Miller: Many of our executive team members were promoted within the company. For example, our CTO did not join as the CTO, he was promoted to that level. More than half of our managers have similar stories. We’ve had a QA automation engineer who decided he wanted to become a full-stack developer, and we made it happen. Another person who was originally hired as an office manager is now one of the top people on our finance team. All of that was possible because our leadership team makes sure everyone has the right tools and support to learn new roles and grow in their careers. It’s a win for our company every time we’re able to do things like this.

 

SET UP TO SCALE

This year, Miller is most excited about how AlertMedia will continue to scale. He and his team are ready to tackle the fun, high-level challenges, such as, how will they push out data to multiple systems without losing integrity of the data with guaranteed, exact copies? How will they handle updates? How will they ensure that there’s low lag to each of the descendant systems? “There’s some really big scaling challenges that are going to stretch all of our brains pretty seriously over this year, and I really geek out on those,” Miller said. 

 

What’s the culture like on the engineering team? 

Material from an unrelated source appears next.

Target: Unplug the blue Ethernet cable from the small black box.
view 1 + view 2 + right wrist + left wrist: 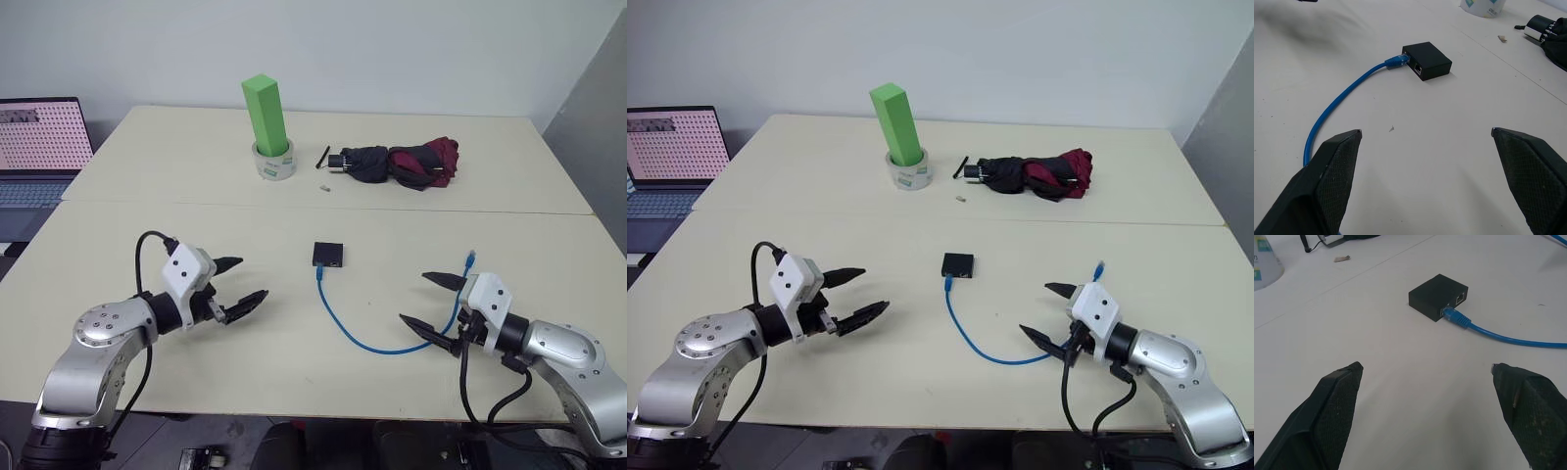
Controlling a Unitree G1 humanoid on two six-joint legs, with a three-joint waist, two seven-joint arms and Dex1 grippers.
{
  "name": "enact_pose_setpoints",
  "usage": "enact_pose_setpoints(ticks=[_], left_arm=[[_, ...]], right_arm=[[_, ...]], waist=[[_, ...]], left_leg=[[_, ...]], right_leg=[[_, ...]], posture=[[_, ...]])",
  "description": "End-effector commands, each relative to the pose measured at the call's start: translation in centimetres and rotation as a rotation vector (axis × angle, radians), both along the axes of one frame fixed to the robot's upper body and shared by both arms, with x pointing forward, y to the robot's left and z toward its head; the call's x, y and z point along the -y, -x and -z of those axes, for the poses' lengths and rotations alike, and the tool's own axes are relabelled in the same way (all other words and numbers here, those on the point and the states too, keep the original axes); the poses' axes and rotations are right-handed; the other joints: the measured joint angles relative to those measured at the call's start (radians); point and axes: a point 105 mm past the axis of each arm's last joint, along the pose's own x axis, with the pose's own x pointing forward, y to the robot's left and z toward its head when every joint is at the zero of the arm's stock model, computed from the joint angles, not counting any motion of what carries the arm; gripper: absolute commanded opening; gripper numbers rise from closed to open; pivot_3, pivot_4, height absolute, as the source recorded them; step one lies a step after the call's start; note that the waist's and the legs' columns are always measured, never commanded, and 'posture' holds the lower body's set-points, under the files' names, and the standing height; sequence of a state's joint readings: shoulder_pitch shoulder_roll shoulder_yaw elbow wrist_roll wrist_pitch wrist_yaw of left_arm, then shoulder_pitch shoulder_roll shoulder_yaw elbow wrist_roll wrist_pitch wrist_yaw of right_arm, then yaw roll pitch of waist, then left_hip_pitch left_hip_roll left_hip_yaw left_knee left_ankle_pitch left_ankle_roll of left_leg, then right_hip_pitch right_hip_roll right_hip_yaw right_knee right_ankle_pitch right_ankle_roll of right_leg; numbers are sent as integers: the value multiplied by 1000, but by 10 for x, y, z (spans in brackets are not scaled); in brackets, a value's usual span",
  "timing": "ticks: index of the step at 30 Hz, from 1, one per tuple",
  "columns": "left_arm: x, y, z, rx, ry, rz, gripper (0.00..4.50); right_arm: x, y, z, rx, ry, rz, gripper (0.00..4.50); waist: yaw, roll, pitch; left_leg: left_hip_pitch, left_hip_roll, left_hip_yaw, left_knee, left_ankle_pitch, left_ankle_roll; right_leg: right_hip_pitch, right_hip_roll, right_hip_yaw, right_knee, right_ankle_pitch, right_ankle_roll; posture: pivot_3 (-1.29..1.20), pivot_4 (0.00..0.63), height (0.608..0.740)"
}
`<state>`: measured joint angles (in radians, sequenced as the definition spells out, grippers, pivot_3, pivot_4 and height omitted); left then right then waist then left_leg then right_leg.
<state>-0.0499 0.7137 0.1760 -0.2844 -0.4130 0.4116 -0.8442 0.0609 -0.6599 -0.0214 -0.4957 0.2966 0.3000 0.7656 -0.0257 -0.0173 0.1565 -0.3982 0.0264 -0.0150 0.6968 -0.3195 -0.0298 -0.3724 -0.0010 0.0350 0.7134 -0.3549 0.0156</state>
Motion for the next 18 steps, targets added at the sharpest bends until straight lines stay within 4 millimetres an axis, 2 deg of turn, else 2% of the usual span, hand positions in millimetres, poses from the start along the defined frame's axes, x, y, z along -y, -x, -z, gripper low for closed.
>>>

Will: My team really likes to pair-program together, and we’re always talking with each other. We’re remote, so we use a Slack huddle feature all day. Also, as a woman in tech, I feel heard, seen and respected. I have never felt like I have to prove that I belong here. I’m just another engineer. Our company motto is we’re humans, not robots. We’re expected to write automated tests, and build safeguards. We take QA seriously because we’re humans, not robots, and syntax errors could be costly to people and their line of work. If there’s ever a hotfix or something goes wrong, it’s never a blame game. It’s always, “Okay, what do we need to do to make sure this never happens again?”

Miller: When it comes to culture and new hires, our founder Brian Cruver implemented a policy that says it best: We don’t hire a**holes. Pre-pandemic, when we’d do interviews in-person from our office, we’d always ask our receptionist, “How did the interviewee treat you walking in the door?” That feedback was always valuable.

Also, everyone is passionate about the work here. We’re all trying to find the right answers — not the preconceived answer we came into a meeting with.

Murad: On that note, with passion comes fun. I think our culture is just plain and simple fun. Every engineer knows the excitement of having a new idea or app they want to create, and then hashing the details out with their friends to make it work. That’s what the culture feels like here. It doesn’t feel like work.

 

 

Responses have been edited for length and clarity. Images provided by AlertMedia.